Over 17 billion products are returned every year. And Fashion eCommerce contributes to a well-sized portion of those returns.
Bracketing is a term used for customers who buy in various sizes or colors, this trend gives retailers the false notion of high demand triggering bigger purchase orders. With the increased production of goods comes a larger-than-usual surplus and more merchandise heading to landfills.
Any Fashion eCommerce merchandise entering the zone of reverse logistics automatically doubles the emissions. This is, of course, assuming a 100% success rate on the first pick-up or delivery attempt.
Excessive packaging is another contender for this list. Filling waterways and land, padded mailers, shrink wrap, corrugated boards, and air cushions pollute the ground where they lie.
How Shoppers can we help Reduce Returns in Fashion eCommerce?
1) Regift
A great way to help reduce Fashion eCommerce returns is to gift a dress in the wrong size or a pair of pants in the wrong color to a family member or a friend who appreciates them.
2) Donate
If regifting is not an option in your books, you can always donate your purchase to any neighborhood welfare organization and help someone in dire need of those gloves you don’t want.
3) Repair
Rescue it with some fun sashiko mending if it’s just an itsy-bitsy snag on your shirt. Take in the waist of your jeans with fun pleats. In this way, you get to have fun customizing your clothes!
4) Resell
In case you appreciate the value of getting some of your money back, there are plenty of marketplaces where you can sell your brand-new clothes with tags and packaging.

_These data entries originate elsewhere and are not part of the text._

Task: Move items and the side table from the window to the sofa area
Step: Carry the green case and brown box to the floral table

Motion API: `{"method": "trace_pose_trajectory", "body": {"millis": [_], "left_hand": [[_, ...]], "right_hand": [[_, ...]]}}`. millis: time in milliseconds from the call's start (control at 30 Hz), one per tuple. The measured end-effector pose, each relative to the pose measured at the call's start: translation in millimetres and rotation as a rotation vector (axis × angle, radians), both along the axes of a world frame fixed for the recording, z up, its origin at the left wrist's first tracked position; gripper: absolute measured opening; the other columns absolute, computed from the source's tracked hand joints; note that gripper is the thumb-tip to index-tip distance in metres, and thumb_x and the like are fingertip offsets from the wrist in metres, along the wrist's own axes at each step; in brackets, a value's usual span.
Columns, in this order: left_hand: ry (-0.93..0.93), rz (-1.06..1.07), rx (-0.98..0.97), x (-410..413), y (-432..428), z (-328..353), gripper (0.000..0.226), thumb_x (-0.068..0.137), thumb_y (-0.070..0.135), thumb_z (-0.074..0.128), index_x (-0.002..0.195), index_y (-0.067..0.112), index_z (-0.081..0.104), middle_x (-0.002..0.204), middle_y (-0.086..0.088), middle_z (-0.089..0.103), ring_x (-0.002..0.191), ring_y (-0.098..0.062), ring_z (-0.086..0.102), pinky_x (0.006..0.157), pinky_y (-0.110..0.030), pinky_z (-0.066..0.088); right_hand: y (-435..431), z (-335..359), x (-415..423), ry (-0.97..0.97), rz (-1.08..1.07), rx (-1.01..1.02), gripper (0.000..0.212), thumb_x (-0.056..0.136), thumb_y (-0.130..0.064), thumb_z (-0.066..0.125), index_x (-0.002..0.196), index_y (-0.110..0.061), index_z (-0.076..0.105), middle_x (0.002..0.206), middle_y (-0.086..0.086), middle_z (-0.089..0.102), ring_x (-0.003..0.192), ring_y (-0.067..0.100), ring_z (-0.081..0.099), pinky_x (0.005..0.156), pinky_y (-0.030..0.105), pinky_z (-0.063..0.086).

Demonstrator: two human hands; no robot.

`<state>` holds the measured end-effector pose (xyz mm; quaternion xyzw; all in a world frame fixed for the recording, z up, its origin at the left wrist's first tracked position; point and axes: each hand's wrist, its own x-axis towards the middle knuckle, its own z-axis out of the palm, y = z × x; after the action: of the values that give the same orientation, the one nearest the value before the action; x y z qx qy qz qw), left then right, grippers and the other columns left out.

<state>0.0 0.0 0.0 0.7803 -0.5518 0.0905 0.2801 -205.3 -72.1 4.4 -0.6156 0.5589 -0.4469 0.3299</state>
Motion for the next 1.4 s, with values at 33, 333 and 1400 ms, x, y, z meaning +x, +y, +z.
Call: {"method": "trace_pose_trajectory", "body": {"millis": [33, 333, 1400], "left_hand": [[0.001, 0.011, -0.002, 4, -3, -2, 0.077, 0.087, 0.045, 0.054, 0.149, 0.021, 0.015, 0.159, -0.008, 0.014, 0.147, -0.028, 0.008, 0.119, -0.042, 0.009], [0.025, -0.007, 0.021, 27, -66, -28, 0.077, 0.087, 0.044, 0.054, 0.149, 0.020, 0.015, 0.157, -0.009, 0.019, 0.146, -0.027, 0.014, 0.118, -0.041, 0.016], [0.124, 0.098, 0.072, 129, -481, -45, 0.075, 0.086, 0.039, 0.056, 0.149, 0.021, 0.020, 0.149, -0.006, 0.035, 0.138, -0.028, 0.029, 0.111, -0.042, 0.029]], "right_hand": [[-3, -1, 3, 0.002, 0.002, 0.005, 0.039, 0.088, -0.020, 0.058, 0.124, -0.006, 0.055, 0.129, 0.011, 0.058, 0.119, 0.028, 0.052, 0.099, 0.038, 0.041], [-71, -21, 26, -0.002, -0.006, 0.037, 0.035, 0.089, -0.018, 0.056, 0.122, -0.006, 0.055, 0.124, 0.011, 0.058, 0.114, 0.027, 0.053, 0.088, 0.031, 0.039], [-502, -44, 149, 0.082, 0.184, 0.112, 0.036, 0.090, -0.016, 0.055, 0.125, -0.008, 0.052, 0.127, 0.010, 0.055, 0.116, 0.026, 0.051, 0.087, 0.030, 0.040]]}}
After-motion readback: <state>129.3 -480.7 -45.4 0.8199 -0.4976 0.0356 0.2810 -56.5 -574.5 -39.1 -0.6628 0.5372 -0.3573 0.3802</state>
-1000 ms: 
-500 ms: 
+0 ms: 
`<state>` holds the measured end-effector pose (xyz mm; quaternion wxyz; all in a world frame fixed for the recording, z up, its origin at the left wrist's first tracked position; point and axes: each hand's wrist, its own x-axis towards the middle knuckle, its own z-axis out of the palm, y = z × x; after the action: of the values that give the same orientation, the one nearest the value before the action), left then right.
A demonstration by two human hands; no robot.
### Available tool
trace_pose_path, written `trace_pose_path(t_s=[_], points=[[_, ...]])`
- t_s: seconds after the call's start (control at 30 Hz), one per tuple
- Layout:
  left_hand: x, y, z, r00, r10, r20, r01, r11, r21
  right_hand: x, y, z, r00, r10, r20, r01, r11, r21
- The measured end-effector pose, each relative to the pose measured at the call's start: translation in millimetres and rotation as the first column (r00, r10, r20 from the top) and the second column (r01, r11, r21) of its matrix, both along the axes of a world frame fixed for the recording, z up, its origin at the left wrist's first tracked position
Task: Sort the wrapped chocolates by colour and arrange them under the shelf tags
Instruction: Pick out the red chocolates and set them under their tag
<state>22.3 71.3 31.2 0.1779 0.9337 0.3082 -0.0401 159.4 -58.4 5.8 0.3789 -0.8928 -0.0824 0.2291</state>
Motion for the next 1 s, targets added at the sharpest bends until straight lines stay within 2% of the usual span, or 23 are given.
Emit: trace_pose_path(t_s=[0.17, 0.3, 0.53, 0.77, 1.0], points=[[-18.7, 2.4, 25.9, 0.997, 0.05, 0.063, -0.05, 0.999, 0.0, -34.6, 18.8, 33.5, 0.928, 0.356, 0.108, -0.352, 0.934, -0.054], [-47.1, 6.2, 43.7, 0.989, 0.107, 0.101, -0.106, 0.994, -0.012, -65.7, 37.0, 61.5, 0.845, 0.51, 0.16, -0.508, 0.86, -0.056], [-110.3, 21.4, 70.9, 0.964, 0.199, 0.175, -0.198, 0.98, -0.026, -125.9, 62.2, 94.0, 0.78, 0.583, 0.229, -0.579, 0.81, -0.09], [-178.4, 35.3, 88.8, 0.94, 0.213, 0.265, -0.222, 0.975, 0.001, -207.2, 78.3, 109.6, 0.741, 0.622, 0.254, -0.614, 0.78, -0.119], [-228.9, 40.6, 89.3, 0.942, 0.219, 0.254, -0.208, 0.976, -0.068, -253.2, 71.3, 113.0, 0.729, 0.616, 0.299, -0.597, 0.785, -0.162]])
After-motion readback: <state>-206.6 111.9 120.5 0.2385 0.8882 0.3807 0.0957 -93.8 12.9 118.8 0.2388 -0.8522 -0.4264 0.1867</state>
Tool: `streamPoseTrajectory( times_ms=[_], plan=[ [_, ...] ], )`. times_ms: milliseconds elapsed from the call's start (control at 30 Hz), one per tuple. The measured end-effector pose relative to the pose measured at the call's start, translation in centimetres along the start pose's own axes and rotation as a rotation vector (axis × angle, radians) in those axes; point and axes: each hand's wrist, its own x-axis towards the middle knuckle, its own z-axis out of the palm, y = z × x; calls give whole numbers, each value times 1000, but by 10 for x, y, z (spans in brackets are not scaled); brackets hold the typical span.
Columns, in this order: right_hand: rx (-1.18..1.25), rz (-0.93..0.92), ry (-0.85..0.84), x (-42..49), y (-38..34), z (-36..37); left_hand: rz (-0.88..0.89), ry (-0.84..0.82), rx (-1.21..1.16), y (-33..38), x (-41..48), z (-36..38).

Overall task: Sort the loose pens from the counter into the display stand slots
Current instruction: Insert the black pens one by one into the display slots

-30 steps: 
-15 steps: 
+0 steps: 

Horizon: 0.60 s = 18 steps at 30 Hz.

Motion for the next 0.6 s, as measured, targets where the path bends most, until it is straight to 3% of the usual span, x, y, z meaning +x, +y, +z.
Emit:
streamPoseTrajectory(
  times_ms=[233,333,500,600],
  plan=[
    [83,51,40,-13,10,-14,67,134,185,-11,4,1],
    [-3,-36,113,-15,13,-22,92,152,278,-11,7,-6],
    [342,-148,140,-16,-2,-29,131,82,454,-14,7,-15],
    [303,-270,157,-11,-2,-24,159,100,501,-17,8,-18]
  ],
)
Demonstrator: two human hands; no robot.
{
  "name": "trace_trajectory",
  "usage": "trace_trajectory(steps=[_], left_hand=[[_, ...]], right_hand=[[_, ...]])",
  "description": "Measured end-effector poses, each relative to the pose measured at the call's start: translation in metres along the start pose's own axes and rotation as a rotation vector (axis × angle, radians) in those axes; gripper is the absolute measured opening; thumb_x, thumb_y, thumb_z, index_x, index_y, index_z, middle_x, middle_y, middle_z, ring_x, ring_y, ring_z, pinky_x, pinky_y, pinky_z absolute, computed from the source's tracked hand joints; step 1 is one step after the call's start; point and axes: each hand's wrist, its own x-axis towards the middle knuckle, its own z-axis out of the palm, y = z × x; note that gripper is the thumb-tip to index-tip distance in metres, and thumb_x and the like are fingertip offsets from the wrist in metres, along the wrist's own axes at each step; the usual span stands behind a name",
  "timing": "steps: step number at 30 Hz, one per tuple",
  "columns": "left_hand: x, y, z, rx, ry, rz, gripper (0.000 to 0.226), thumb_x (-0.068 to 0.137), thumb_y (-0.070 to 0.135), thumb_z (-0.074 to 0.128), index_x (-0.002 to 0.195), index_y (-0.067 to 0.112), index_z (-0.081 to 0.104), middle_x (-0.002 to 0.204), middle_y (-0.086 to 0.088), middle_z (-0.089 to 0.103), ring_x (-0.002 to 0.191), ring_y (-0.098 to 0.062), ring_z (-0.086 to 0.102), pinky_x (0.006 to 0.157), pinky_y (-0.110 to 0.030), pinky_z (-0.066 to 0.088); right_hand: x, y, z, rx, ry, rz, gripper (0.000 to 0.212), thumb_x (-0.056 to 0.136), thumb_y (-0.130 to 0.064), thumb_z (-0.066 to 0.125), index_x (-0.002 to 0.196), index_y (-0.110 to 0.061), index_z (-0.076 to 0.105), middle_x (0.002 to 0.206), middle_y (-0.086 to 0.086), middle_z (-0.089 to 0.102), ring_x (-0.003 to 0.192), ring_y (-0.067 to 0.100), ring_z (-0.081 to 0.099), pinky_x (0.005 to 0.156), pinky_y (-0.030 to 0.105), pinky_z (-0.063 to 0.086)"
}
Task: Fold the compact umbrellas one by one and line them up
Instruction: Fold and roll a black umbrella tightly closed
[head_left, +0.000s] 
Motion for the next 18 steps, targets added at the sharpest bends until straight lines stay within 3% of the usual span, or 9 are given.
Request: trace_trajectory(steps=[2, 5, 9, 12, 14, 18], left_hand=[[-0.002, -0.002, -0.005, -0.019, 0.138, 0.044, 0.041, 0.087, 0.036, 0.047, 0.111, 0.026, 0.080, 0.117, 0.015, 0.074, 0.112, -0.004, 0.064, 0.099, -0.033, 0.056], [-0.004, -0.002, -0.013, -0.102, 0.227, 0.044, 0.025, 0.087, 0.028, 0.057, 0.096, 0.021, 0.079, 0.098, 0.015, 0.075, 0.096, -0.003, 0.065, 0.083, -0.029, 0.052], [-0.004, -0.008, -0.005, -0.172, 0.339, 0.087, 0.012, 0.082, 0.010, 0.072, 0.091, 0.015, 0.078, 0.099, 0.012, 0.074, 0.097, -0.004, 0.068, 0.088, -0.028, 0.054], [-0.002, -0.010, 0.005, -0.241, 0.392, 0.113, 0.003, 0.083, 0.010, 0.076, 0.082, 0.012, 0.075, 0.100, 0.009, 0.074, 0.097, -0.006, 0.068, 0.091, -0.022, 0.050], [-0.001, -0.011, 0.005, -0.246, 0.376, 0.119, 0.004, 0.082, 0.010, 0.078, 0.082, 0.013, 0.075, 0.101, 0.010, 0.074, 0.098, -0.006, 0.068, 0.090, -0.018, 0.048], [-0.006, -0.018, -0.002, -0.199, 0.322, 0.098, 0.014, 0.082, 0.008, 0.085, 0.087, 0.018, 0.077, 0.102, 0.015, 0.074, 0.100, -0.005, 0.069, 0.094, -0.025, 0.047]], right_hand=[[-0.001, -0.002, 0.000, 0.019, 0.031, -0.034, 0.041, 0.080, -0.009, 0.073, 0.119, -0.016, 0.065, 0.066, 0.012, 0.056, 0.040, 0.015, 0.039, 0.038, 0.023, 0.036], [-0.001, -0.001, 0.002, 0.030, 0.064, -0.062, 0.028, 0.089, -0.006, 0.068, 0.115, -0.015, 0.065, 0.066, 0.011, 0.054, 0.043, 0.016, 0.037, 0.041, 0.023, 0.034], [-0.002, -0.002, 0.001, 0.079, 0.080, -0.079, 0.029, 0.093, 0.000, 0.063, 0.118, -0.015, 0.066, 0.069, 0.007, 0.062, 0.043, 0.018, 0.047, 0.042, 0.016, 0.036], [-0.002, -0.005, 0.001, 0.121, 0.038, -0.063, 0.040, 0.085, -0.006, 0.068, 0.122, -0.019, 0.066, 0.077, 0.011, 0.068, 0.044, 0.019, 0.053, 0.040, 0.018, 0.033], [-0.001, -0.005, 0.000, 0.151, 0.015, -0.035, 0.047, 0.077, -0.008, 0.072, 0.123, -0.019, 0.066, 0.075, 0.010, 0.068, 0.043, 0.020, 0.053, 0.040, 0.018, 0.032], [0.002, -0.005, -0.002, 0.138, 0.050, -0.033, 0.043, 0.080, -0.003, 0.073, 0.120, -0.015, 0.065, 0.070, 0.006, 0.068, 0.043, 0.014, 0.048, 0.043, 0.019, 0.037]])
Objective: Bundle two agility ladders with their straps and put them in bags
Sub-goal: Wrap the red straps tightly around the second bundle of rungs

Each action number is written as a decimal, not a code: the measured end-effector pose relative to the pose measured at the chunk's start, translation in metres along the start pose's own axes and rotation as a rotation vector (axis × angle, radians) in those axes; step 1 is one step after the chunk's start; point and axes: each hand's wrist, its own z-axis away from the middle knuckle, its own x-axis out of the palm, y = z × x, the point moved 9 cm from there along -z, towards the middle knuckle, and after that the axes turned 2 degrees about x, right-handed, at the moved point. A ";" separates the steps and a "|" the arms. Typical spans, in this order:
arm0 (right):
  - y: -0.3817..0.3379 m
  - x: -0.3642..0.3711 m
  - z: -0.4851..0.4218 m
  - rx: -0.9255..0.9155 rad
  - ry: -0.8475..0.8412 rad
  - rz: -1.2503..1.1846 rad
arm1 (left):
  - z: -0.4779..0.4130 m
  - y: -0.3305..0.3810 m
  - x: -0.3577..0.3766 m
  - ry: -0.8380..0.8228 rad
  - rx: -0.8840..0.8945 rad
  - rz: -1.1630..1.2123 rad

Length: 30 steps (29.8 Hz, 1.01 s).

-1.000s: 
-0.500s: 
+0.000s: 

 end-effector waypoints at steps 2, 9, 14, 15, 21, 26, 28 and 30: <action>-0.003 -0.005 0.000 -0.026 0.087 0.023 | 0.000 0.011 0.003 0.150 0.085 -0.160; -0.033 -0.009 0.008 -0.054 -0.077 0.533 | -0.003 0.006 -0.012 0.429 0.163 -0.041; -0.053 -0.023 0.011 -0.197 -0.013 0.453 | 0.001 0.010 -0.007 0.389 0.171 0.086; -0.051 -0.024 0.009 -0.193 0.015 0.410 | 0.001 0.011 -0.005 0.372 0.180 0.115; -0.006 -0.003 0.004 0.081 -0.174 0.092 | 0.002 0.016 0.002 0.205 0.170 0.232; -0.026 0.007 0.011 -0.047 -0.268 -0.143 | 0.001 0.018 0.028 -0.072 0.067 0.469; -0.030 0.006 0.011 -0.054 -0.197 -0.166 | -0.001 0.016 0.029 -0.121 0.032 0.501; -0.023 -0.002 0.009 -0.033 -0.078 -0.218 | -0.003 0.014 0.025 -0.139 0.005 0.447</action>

How can ClickPost Help with your Fashion eCommerce Returns?
Clickpost’s returns management software can help you with your fashion eCommerce Returns. This AI-driven software has made returns hassle-free by giving you the power of automation, transparency, visibility of shipments, and quick resolutions.
ClickPost’s clients include a majority of Aditya Birla Fashion and Retail Limited’s in-house brands, joint ventures and licensors, Aldo Shoes, Arvind, Benetton, Jack & Jones, Only and Vero Moda.
These eCommerce fashion brands have powered up their reverse logistics with ClickPost’s returns management software.
Fashion eCommerce has a diverse range of reasons and categories regarding returns. This industry experiences the highest rate of returns.
Manual analysis and sorting take too much time and are prone to errors. From sorting returns requests to creating return labels, ClickPost can cut through massive quantities of tickets in minutes.
It picks and assigns shipping partners for your reverse logistics based on predefined parameters. It can also automate delivery destinations based on whether the product needs to be restocked, repaired, or disposed of.
In case the pick-up has not been successful, ClickPost communicates and rectifies potential issues to ensure a successful pick-up. Once your returns have been picked up, no matter the shipper or country of origin, your shipments can be tracked on a single portal.
By having greater visibility of your returns, you can plan ahead for processes that will ensure a swift turnaround on these items. Since fashion merchandise has a short re-sell period, this feature will help you save money on returned products.
By providing automated assistance every step of the way, ClickPost removes all the pain points associated with fashion eCommerce returns.
FAQs
1) Can you return something bought online in-store?
Many eCommerce retailers are open to accept returns in their brick-and-mortar stores. Be sure to go through their return policy so you know what requirements your return request will have to meet.
2) Is it better to return online or in-store?
It is always better when customers choose to return products in-store. This helps retailers save on time and costs associated with returns.
3) What do eCommerce Fashion brands do with returns?
For most fast-fashion brands, it is cheaper to incinerate products and call it a day as opposed to losing money on inspections and returns processing. Luxury brands have been known to trash their returns. But some brands however do offer the returned merchandise for resale.